TASK STATEMENT: Find the line with "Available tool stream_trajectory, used" in the records below. Copy it and every line after it, up to and including the line with "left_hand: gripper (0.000".
#### DATA EXTRACT
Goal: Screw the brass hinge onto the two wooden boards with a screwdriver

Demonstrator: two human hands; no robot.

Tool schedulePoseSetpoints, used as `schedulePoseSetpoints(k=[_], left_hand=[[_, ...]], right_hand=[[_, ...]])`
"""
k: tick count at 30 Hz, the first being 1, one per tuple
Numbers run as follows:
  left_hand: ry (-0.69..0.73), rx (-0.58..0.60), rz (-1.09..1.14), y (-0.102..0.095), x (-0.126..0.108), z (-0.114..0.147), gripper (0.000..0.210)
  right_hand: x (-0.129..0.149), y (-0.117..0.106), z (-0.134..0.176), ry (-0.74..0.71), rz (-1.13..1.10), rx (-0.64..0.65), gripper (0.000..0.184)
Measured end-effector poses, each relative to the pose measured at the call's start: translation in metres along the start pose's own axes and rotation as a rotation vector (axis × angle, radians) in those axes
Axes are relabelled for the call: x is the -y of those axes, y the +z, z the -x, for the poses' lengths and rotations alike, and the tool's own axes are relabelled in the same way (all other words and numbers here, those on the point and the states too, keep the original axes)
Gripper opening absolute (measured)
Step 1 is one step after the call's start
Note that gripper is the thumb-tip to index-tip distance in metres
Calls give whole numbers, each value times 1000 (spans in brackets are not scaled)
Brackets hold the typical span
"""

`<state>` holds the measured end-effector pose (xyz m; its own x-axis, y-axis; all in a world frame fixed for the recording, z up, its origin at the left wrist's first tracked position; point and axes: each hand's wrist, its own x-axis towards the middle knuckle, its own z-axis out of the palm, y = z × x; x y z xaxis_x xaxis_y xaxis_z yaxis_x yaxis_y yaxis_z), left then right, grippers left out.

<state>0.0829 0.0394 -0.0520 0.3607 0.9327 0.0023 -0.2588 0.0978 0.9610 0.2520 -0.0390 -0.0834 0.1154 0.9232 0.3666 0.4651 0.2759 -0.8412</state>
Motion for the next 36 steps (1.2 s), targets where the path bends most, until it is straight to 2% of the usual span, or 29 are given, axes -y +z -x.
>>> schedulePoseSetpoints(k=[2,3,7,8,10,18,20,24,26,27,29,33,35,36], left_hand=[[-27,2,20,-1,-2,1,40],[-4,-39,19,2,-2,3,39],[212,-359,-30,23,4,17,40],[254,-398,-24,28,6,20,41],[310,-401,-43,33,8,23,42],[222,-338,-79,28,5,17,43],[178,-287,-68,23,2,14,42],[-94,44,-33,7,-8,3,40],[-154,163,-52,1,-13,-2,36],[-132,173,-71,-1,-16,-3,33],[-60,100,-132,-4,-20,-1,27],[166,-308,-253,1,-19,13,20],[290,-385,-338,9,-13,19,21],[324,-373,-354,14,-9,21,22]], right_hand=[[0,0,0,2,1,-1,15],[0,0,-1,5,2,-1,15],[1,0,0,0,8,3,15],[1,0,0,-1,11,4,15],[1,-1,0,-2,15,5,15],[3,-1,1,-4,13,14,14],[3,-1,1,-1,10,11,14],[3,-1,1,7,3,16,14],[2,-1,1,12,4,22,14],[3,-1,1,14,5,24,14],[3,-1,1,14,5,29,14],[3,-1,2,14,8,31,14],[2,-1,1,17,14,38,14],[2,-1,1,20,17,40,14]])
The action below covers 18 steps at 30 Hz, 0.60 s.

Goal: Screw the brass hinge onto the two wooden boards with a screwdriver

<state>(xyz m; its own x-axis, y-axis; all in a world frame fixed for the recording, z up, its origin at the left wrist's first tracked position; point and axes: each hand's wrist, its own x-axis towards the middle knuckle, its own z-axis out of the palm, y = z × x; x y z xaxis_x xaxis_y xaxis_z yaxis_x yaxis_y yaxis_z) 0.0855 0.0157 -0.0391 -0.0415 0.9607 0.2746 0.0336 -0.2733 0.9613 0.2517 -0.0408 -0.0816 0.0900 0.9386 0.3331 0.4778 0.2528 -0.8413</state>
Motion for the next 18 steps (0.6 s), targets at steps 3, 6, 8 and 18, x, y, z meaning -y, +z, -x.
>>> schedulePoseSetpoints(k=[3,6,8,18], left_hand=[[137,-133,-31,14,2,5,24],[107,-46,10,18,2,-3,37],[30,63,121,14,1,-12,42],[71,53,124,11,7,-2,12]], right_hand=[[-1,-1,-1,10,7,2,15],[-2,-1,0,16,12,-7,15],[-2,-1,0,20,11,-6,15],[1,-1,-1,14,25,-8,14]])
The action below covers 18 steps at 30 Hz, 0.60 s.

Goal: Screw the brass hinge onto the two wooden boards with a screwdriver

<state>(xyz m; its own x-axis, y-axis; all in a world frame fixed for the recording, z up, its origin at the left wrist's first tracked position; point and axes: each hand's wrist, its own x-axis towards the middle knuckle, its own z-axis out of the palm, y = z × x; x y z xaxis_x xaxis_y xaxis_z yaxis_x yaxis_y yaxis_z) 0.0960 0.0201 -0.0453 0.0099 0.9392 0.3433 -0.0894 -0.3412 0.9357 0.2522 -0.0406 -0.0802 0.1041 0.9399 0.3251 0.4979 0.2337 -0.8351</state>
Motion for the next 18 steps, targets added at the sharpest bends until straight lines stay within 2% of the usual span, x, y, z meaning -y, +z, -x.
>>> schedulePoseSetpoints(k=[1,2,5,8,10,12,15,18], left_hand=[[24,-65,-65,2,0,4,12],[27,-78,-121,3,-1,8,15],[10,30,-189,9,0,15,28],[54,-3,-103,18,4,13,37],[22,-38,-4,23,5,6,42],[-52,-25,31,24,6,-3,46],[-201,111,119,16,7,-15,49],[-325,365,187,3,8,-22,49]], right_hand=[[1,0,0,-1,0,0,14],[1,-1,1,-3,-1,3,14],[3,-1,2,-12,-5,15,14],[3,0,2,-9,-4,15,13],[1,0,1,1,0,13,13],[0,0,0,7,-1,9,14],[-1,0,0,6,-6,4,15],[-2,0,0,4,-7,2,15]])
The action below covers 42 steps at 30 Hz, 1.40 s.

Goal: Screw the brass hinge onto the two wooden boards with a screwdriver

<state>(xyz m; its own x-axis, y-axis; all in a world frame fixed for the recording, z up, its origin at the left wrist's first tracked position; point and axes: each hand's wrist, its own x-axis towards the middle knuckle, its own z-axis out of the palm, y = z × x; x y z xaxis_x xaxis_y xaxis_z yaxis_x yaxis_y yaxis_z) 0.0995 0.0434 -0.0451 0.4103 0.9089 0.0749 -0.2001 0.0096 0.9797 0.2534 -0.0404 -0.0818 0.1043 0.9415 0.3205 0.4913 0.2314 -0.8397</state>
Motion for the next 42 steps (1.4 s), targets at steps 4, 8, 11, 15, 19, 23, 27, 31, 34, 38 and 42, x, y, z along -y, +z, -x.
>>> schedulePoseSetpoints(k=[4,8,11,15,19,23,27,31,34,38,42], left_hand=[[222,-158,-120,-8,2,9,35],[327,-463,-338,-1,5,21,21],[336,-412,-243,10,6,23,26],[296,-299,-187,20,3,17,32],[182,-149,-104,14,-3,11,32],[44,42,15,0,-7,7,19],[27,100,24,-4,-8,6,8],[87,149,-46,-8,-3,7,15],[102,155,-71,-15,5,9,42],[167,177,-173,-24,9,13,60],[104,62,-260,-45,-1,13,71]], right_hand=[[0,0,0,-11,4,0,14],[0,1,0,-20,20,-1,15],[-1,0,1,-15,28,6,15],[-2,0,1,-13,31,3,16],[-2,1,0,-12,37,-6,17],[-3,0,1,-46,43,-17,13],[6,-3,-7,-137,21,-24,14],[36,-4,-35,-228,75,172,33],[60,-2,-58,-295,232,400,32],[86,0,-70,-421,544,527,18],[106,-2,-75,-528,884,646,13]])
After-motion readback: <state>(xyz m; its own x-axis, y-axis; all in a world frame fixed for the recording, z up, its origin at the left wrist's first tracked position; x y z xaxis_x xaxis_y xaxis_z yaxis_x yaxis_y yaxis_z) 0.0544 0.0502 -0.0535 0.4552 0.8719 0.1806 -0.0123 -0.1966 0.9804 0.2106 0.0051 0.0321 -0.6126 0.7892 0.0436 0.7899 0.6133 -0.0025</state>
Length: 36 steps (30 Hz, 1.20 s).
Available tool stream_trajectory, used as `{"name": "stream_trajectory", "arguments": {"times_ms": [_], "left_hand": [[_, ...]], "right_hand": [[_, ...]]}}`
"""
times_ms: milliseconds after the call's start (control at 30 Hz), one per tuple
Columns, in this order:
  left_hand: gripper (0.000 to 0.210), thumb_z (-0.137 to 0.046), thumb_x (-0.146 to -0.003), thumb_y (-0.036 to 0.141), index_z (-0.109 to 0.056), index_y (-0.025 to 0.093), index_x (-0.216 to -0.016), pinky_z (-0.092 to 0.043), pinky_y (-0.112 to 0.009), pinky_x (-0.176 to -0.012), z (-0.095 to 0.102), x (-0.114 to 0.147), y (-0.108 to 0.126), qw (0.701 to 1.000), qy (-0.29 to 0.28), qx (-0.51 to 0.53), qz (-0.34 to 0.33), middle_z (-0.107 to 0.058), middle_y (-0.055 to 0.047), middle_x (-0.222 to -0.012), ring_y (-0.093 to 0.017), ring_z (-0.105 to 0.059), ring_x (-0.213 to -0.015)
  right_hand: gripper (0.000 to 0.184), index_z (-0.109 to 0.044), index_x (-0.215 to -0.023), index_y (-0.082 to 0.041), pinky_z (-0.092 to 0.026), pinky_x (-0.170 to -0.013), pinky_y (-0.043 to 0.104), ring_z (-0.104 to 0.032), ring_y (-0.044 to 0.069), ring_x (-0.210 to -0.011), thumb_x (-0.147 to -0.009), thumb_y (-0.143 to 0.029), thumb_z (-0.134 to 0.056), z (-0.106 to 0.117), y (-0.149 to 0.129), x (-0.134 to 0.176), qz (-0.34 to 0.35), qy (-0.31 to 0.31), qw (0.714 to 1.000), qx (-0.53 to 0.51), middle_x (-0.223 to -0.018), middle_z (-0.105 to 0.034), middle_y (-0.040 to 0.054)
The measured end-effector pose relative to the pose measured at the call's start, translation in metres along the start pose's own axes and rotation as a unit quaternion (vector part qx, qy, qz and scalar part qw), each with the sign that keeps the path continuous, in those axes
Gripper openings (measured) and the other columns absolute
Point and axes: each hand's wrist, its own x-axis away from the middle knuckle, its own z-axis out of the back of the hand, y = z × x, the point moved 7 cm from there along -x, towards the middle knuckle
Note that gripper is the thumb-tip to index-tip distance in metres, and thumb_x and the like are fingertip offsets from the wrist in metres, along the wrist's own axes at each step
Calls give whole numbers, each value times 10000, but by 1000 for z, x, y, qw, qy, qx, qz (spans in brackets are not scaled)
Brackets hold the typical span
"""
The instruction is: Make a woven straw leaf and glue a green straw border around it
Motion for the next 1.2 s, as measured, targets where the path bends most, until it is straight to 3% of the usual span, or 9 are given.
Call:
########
SOLUTION:
Available tool stream_trajectory, used as `{"name": "stream_trajectory", "arguments": {"times_ms": [_], "left_hand": [[_, ...]], "right_hand": [[_, ...]]}}`
"""
times_ms: milliseconds after the call's start (control at 30 Hz), one per tuple
Columns, in this order:
  left_hand: gripper (0.000 to 0.210), thumb_z (-0.137 to 0.046), thumb_x (-0.146 to -0.003), thumb_y (-0.036 to 0.141), index_z (-0.109 to 0.056), index_y (-0.025 to 0.093), index_x (-0.216 to -0.016), pinky_z (-0.092 to 0.043), pinky_y (-0.112 to 0.009), pinky_x (-0.176 to -0.012), z (-0.095 to 0.102), x (-0.114 to 0.147), y (-0.108 to 0.126), qw (0.701 to 1.000), qy (-0.29 to 0.28), qx (-0.51 to 0.53), qz (-0.34 to 0.33), middle_z (-0.107 to 0.058), middle_y (-0.055 to 0.047), middle_x (-0.222 to -0.012), ring_y (-0.093 to 0.017), ring_z (-0.105 to 0.059), ring_x (-0.213 to -0.015)

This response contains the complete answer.